§ **The task**:
Scan the following material for the string "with" and copy each line in which it appears.

§ **Information supplied**:
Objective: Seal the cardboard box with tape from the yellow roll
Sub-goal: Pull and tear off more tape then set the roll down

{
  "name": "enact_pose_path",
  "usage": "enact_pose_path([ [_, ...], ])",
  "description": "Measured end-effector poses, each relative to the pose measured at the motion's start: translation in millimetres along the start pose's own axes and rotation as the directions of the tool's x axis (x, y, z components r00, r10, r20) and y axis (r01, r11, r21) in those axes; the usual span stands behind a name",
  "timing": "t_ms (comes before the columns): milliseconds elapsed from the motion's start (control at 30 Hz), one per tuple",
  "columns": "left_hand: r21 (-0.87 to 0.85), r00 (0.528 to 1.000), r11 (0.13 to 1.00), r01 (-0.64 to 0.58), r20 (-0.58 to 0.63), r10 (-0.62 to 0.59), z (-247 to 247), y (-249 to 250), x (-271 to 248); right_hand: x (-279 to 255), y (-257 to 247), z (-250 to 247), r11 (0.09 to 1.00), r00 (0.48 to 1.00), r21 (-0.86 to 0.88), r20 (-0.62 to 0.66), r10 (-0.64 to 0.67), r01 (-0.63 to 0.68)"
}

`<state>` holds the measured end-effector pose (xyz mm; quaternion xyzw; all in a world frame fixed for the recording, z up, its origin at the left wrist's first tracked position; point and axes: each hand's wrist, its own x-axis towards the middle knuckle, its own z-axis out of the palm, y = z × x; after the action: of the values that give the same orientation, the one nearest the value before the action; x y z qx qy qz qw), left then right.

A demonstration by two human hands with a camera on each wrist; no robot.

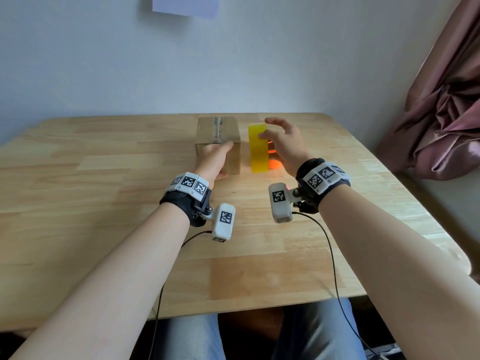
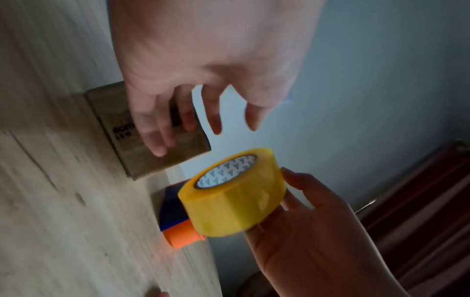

§ **Task output**:
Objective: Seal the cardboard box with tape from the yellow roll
A demonstration by two human hands with a camera on each wrist; no robot.

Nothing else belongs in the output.